_TRY IT:_
Which of the lines below include the word "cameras"? Pull each one out.
··· MATERIALS PROVIDED
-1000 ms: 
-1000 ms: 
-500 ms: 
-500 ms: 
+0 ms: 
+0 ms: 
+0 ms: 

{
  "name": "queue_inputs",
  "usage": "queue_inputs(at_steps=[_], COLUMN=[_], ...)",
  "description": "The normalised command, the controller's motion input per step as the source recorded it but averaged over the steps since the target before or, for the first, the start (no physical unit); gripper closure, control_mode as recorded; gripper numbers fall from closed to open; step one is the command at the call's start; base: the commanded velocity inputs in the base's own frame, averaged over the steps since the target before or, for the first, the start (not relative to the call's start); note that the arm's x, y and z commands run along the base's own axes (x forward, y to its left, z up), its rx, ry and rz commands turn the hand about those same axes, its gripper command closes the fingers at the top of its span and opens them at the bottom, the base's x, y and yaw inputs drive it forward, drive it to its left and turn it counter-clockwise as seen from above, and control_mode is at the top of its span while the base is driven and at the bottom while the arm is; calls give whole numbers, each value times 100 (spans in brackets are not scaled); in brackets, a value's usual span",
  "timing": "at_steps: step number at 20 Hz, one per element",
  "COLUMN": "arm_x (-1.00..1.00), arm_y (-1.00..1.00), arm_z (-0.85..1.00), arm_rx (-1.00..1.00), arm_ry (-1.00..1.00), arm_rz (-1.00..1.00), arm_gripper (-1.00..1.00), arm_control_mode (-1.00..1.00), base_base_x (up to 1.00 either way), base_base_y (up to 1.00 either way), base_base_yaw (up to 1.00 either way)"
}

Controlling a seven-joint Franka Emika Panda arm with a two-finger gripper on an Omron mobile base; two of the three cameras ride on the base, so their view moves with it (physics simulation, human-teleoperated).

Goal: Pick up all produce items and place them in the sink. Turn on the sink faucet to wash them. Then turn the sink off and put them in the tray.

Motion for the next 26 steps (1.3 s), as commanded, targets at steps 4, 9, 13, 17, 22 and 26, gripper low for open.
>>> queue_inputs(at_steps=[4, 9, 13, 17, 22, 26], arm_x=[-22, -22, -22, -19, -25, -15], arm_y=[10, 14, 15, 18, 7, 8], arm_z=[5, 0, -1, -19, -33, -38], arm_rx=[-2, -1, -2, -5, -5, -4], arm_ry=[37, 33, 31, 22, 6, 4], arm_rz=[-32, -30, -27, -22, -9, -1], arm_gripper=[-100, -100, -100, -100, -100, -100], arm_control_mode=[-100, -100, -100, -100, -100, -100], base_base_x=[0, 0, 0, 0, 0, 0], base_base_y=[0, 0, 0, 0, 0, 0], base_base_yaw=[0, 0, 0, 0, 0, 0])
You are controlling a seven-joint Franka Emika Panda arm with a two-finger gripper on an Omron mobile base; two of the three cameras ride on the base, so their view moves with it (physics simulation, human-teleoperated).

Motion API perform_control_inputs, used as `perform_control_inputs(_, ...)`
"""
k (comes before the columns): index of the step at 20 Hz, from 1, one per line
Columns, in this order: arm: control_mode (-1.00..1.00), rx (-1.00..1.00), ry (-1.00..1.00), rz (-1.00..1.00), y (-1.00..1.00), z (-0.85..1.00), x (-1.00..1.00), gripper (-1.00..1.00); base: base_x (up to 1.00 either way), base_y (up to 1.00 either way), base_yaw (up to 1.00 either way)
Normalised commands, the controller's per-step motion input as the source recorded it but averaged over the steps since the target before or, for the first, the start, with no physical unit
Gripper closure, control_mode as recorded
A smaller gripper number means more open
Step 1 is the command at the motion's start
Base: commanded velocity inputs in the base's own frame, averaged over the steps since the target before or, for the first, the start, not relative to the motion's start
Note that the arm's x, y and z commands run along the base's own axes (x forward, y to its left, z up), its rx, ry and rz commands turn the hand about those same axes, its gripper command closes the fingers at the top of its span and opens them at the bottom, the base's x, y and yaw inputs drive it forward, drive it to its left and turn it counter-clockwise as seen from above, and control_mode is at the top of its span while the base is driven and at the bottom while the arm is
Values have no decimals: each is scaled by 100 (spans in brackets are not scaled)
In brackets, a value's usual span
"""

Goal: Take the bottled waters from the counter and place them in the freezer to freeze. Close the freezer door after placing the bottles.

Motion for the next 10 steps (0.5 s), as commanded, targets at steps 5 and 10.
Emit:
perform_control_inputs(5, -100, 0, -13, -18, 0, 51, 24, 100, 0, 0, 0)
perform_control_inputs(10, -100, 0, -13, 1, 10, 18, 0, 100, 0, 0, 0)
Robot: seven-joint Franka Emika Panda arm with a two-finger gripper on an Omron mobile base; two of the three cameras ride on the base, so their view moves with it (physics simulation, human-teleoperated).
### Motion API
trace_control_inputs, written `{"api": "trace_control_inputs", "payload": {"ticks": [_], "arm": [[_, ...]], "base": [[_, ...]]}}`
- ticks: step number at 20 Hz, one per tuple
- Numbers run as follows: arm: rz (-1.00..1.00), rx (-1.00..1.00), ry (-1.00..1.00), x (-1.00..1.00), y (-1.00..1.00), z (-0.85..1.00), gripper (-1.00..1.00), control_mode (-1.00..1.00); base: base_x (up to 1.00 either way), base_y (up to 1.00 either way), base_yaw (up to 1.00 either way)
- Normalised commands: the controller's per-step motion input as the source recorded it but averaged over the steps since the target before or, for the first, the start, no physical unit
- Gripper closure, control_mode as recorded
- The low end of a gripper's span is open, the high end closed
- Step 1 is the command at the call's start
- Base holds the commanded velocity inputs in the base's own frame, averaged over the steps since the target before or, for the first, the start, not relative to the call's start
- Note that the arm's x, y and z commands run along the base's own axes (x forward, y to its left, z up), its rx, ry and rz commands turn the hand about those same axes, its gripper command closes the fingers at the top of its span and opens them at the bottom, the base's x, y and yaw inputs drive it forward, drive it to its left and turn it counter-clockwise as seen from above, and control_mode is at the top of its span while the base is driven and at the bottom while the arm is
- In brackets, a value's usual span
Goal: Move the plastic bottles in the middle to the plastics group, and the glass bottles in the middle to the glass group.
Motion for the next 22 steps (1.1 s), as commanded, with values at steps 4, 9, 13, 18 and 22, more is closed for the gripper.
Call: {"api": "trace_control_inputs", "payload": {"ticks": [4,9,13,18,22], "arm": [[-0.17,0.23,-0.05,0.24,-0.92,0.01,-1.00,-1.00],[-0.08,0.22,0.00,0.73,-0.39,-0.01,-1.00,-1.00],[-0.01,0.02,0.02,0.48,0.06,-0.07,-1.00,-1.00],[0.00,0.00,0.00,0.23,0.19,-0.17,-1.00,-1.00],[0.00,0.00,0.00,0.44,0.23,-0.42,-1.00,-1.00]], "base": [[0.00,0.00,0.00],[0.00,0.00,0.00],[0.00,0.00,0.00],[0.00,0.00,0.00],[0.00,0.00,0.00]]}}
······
_WRITTEN ANSWER:_
Controlling a seven-joint Franka Emika Panda arm with a two-finger gripper on an Omron mobile base; two of the three cameras ride on the base, so their view moves with it (physics simulation, human-teleoperated).
You are controlling a seven-joint Franka Emika Panda arm with a two-finger gripper on an Omron mobile base; two of the three cameras ride on the base, so their view moves with it (physics simulation, human-teleoperated).
Robot: seven-joint Franka Emika Panda arm with a two-finger gripper on an Omron mobile base; two of the three cameras ride on the base, so their view moves with it (physics simulation, human-teleoperated).

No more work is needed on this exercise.